The Sister-in-Law by Pamela Crane (Review by Julie Ramhold)

4 min read

Rating: 3.8 ⭐

First and foremost, I feel like the synopsis needs to be addressed as it’s misleading in my opinion to the story we actually get within. As it states, “Candace realized Lane came with burdensome baggage in the form of his possessive live-in sister and her eerily watchful six-year-old son. Lane had a secret that seemed to hold him hostage, and Candace would do anything to uncover it.”

Not really. Is Harper possessive? Eh, not as bad as the phrasing there would make it seem. She’s more worried about her brother being taken in by a woman in a ridiculous short amount of time – think six weeks of knowing her and then they’re married. And for an “eerily watchful six-year-old” we only see the child actually watching Candace once, maybe twice if I’m forgetting an incident. And even then, she just stumbles on him in the hallway and it startles her.

The synopsis goes on to categorize Harper as the “kind of woman who made homemade meals and dusted under the furniture.” Harper’s brother Lane takes her and her (two) kids in after her husband dies mysteriously, and so she acts very much as a homemaker while living there to show her gratitude. And also because she’s kind of a neat freak and likes things a certain way. The synopsis states that “Harper had other plans for her new ‘sister’, plans Lane could never find out about.” It sounds menacing, but really Harper just wants Candace’s backstory. This woman came out of nowhere, and Harper finds some of her behavior suspicious. Is it borderline obsessive? Yes, sometimes, but it’s pretty mild given the way the synopsis makes it sound.

Perhaps my biggest issue with the synopsis is that it states for Lane “everything seemed to be falling into place with Candace…until Harper’s jealous streak got in the way, again. But choosing between his sister and wife would be costly…and, knowing Harper, the price would be blood.” It’s simple – the way the synopsis phrases things, it absolutely sounds like Harper is meant to be the villain. And I didn’t like her – I found her character uptight, but she was also navigating losing her husband and dealing with two kids and trying to find a job. Lane didn’t just “take them in” – she asked to stay there so she could rent out their old house because her assets had been frozen while the police investigated her husband’s death. And as for the “jealous streak” getting in the way “again”? There were no prior incidents to speak of. It makes it sound as if Harper has sent Lane’s girlfriends packing one by one over the years, but as far as the book paints her, she’s done nothing of the sort. Is she manipulative? Yeah, to some degree, but she’s not as good at that as Candace is.

As for Candace trying to uncover Lane’s secret…well, no, not really. She doesn’t seem to give a whit about any supposed secret he has. I’m not even sure she noticed, really. She questions him one time about another incident in Harper’s life and he shuts that down real quick, and she just lets it go, probably planning to revisit later. At one point, Lane mentions something about Candace knowing a secret of his, and that he has to be careful or she’ll leave him. However, there’s no secret ever revealed, and the only thing I can imagine is that he was talking about her being pregnant and running off with the baby should she decide to leave him. It was just one incident that seemed like it was going to lead to something bigger and then…didn’t.

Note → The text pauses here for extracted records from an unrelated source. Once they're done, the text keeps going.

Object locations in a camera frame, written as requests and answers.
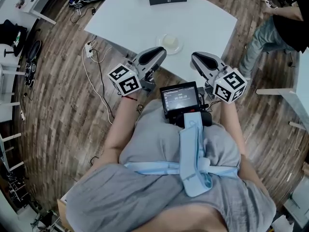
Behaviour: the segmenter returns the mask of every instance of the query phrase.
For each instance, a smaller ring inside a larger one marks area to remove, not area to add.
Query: person
[[[239,169],[239,178],[211,174],[212,188],[193,198],[179,175],[143,175],[127,162],[180,159],[182,128],[165,119],[162,102],[137,113],[138,94],[123,97],[102,156],[67,195],[66,217],[75,232],[261,232],[276,206],[246,157],[236,106],[221,102],[221,124],[204,127],[213,166]]]
[[[288,50],[304,52],[309,46],[309,0],[297,0],[299,7],[266,8],[271,15],[256,29],[240,62],[240,73],[250,80],[261,52]]]

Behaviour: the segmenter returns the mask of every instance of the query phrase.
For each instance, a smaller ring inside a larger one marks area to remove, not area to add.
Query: desk
[[[52,24],[56,24],[56,21],[44,16],[41,14],[41,10],[45,6],[45,4],[48,2],[48,0],[25,0],[26,5],[22,7],[20,10],[25,12],[25,13],[30,13],[33,14],[34,16],[44,19],[45,21],[48,21]]]
[[[299,116],[303,126],[290,122],[291,126],[309,132],[309,49],[297,54],[293,88],[257,89],[258,95],[282,95]]]
[[[20,136],[21,136],[21,133],[18,133],[18,134],[15,134],[13,136],[9,136],[9,137],[6,137],[6,138],[2,138],[1,135],[0,135],[0,158],[3,161],[3,164],[4,164],[4,166],[5,166],[5,168],[8,172],[10,172],[10,171],[14,170],[15,168],[18,168],[19,166],[23,165],[24,162],[22,161],[19,164],[10,168],[5,153],[14,149],[14,147],[5,149],[4,148],[4,142],[12,140],[13,138],[20,137]]]
[[[183,49],[168,55],[162,67],[187,82],[204,86],[205,79],[190,68],[191,54],[205,51],[225,58],[237,19],[207,0],[150,6],[149,0],[105,0],[86,25],[123,53],[139,53],[154,47],[156,38],[171,34]]]
[[[1,111],[1,108],[4,107],[4,106],[17,106],[17,105],[20,105],[20,102],[7,102],[6,99],[2,99],[2,95],[8,95],[8,96],[12,96],[14,95],[14,93],[12,92],[2,92],[3,90],[3,80],[5,78],[5,75],[6,74],[9,74],[9,75],[25,75],[25,72],[15,72],[15,71],[11,71],[11,70],[4,70],[2,68],[2,66],[0,65],[0,111]]]

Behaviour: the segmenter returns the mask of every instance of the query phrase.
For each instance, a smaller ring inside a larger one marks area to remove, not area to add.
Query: jeans
[[[291,46],[284,42],[277,32],[273,17],[271,16],[255,30],[253,39],[248,44],[246,55],[240,62],[240,73],[244,77],[250,78],[251,71],[260,53],[274,50],[294,51]]]

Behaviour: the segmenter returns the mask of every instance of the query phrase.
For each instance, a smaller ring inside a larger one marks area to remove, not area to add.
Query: gray shirt
[[[211,174],[212,189],[190,198],[179,175],[142,175],[123,166],[128,161],[179,162],[180,130],[165,119],[160,101],[150,102],[120,155],[120,164],[95,170],[69,191],[67,220],[75,232],[131,231],[164,210],[190,203],[218,210],[230,232],[265,232],[276,206],[251,181]],[[204,138],[211,165],[239,167],[237,145],[221,125],[204,127]]]

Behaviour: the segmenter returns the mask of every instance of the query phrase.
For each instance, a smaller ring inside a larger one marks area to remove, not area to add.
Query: small screen
[[[167,111],[198,105],[195,87],[184,87],[163,92]]]

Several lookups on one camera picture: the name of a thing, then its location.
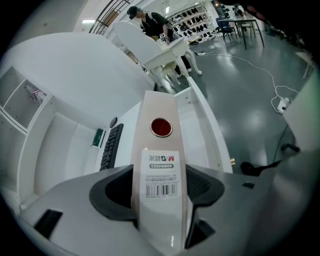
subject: railing
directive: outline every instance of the railing
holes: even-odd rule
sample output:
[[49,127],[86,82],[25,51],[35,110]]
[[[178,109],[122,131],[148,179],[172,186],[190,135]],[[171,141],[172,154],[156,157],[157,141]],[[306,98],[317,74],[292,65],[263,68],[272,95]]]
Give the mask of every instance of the railing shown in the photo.
[[92,25],[89,33],[103,35],[115,18],[134,0],[110,0]]

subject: keyboard
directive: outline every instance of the keyboard
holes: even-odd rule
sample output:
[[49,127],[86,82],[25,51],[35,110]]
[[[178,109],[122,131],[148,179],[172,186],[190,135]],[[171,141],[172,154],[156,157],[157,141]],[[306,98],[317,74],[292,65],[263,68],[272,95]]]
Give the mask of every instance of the keyboard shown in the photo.
[[124,124],[120,123],[111,129],[108,140],[105,143],[100,171],[115,167],[117,150],[123,128]]

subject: ceiling light
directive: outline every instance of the ceiling light
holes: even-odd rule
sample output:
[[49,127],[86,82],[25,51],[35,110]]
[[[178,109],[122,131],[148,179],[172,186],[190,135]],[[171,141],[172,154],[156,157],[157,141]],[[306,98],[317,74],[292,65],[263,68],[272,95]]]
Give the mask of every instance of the ceiling light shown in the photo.
[[95,23],[95,19],[84,19],[82,23]]

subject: barcode
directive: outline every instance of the barcode
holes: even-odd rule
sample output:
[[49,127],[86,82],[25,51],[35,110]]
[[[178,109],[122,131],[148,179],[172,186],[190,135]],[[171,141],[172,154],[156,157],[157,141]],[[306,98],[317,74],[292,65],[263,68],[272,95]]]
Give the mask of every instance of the barcode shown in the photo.
[[171,196],[177,194],[177,184],[169,185],[146,185],[147,197]]

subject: power strip
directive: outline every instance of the power strip
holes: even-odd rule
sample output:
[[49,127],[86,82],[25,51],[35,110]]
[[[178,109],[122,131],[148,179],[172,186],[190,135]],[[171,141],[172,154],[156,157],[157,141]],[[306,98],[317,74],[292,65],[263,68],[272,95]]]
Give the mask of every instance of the power strip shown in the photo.
[[283,114],[285,112],[285,110],[287,110],[287,106],[289,105],[289,99],[285,98],[285,99],[281,99],[279,102],[279,105],[277,107],[277,109],[280,111],[281,114]]

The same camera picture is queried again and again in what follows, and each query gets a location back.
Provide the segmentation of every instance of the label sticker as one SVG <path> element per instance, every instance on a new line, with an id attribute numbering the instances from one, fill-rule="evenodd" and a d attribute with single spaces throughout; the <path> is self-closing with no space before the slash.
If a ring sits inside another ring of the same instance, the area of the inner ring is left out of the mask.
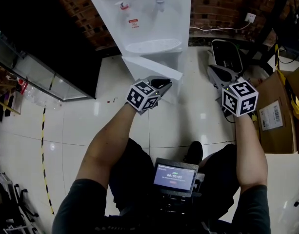
<path id="1" fill-rule="evenodd" d="M 139 21 L 138 19 L 129 20 L 129 23 L 131 24 L 132 29 L 139 28 L 138 21 Z"/>
<path id="2" fill-rule="evenodd" d="M 259 110 L 262 131 L 283 126 L 278 100 Z"/>

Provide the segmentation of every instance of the white tile floor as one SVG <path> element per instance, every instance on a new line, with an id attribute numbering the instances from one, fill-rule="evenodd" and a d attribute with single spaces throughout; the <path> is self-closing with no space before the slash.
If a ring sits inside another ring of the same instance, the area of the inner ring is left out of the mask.
<path id="1" fill-rule="evenodd" d="M 234 126 L 225 120 L 214 101 L 217 92 L 206 76 L 206 50 L 188 49 L 188 67 L 177 106 L 161 101 L 158 108 L 135 117 L 130 137 L 153 161 L 157 157 L 181 160 L 193 140 L 203 144 L 204 157 L 235 141 Z M 132 82 L 120 56 L 105 58 L 97 100 L 69 102 L 59 111 L 46 111 L 45 166 L 55 212 L 69 192 L 91 139 L 124 104 Z M 24 99 L 21 116 L 12 114 L 0 123 L 0 168 L 14 183 L 28 189 L 29 200 L 40 215 L 40 225 L 50 233 L 54 217 L 48 206 L 41 168 L 42 111 Z M 272 231 L 297 233 L 299 207 L 293 204 L 299 199 L 299 155 L 267 155 L 267 160 Z M 234 206 L 222 219 L 232 220 L 238 198 L 239 192 L 234 196 Z M 112 199 L 108 190 L 107 215 L 118 214 Z"/>

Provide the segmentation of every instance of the black shoe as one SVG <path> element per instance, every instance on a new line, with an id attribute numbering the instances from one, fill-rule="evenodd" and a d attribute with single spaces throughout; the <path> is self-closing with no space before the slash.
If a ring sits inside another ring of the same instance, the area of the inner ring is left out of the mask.
<path id="1" fill-rule="evenodd" d="M 202 161 L 203 150 L 199 141 L 194 141 L 188 148 L 187 155 L 183 159 L 185 163 L 199 165 Z"/>

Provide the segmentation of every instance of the power outlet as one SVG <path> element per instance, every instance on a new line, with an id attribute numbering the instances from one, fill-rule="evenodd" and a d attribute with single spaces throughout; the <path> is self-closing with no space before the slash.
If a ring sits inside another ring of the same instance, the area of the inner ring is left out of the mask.
<path id="1" fill-rule="evenodd" d="M 255 14 L 251 14 L 251 13 L 247 13 L 245 21 L 253 23 L 256 19 L 256 15 Z"/>

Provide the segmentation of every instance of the barcode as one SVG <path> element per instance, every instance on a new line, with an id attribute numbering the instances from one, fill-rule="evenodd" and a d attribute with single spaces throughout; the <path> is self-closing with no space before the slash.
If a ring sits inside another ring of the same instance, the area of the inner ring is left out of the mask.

Another of those incidents is when Lane disappears for an afternoon. We have a chapter from his POV where he says they can’t know where he was and what he was doing. And I guess, neither do we, because we never find out. We can infer he was speaking with someone related to his brother-in-law’s death, but I don’t believe it’s ever confirmed.

Also random but there’s a character in Candace’s past named Noah Gosling and I can’t help but feel like the author was maybe watching The Notebook when she conjured that name. Be warned though – the guy in the book is nothing like Noah in the movie.

There are a couple of twists that are decent, though they’re both somewhat easy to see coming. Maybe not fully predictable so that you know exactly what happened but there are enough clues that you should be able to pinpoint those involved. Overall, it’s a good read, but I feel like it could’ve been better, as well. Still if you like family drama thrillers, I recommend it.